When the United States Supreme Court ruled in a favor of Jack Phillips, who refused to bake a wedding cake for a homosexual couple, he didn’t expect that he’ll face more problems weeks later.
The court ruled in Phillips’ favor in June, after he said to a same-sex couple in 2012 that he would not bake a cake for them exercising his freedom of expression. The baker subsequently became the target of unusual client requests after the decision, writes Lukáš Obšitník on Postoj.sk.
Phillips was called on June 2017 by lawyer Autumn Scardin, who asked for a blue-pink cake for the seventh anniversary of her coming out as a transgender individual. Phillips refused again because the product would carry a message what is contradictory to his religious beliefs.
“I serve anyone but I do not bake cakes for any occasion,” said the baker who got another sentence from the Colorado Civil Rights Commission (CCRC) because of Scardin’s plea.
The lawyer was posing as an ordinary customer, but she is a classic example of a provocateur harassing a company.
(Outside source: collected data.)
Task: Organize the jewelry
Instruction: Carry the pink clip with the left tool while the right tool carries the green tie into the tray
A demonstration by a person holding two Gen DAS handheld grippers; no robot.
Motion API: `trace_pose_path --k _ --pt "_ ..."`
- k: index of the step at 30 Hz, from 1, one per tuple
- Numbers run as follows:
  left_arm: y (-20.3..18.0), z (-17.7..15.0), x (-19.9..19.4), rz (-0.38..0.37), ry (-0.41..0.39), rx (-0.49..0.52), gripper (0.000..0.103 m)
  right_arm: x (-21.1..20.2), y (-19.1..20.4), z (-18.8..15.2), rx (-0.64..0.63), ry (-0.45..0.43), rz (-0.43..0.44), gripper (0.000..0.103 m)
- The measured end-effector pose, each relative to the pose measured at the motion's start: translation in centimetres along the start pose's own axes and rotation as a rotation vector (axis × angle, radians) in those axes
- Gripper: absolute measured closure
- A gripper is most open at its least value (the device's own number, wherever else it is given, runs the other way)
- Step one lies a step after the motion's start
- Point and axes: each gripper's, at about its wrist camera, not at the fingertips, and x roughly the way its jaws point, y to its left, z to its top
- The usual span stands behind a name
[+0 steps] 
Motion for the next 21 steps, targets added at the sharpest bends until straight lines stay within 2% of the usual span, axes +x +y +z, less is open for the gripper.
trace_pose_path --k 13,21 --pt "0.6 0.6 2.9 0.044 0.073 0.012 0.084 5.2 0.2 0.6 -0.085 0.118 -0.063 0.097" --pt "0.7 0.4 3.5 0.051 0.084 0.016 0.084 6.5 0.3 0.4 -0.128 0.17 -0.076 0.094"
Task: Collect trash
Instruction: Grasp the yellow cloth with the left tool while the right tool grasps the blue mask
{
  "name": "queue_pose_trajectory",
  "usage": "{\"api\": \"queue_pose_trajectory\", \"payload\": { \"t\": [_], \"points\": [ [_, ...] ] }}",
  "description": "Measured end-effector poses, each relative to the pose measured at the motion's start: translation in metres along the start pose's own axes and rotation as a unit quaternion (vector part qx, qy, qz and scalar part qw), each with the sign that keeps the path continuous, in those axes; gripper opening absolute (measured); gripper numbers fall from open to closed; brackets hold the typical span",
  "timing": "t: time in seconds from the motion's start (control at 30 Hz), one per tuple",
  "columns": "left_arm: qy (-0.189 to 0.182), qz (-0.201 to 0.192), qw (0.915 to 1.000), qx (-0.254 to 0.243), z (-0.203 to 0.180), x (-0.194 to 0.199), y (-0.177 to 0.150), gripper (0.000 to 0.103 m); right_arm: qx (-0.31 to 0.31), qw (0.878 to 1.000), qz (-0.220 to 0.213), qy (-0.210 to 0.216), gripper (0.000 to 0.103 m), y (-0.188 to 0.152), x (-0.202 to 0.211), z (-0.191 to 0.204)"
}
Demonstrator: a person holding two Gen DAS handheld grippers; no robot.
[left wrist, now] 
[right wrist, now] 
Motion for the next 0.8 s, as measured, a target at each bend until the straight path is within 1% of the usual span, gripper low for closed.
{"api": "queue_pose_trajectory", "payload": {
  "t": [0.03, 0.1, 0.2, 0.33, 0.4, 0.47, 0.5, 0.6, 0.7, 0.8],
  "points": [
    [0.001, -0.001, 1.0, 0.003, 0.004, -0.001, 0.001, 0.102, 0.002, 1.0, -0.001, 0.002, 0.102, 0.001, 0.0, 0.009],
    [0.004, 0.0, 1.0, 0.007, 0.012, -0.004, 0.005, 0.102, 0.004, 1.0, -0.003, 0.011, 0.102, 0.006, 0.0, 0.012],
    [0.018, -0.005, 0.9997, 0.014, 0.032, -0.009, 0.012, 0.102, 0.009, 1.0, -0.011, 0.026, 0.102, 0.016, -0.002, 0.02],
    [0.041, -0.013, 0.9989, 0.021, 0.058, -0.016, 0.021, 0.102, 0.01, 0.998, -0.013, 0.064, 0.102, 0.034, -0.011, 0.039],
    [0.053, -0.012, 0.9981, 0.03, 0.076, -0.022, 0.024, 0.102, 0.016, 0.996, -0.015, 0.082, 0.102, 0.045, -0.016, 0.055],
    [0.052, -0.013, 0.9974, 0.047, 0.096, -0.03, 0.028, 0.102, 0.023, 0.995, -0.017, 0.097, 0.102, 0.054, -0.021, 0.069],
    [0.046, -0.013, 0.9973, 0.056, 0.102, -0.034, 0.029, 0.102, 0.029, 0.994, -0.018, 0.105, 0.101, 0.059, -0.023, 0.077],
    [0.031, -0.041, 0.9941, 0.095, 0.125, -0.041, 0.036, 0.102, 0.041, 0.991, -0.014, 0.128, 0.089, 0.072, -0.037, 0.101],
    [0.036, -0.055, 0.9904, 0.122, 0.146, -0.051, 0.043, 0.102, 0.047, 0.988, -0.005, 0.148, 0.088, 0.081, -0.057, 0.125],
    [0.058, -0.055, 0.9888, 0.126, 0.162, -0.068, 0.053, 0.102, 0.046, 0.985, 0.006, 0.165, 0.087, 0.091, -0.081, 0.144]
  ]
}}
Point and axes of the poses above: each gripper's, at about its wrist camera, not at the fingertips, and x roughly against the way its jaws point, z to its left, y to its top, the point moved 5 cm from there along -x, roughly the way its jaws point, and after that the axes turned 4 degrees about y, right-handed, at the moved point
Turned out that Scardin was ordering other products as well, in September 2017 in a mail ordered a swastika, another requests were made regarding a cake of Satan smoking weed or a pentagram.
The CCRC favoring similar customers to enterprises is telling much about the atmosphere in some areas in the United States. When Phillips was sentenced with the Colorado commission in 2012, he decided to temporarily stop baking cakes, losing 40 percent of his income. What will the CCRC do next? Force Phillips to close his company due to his beliefs?
His example shows that the American left is not motivated by the fight for tolerance. Scardin could go elsewhere to get a cake, however her goal is to force an entrepreneur to provide services against his will and beliefs. And if by any chance she’ll win at the Supreme Court, she can do this with the assistance of local authorities.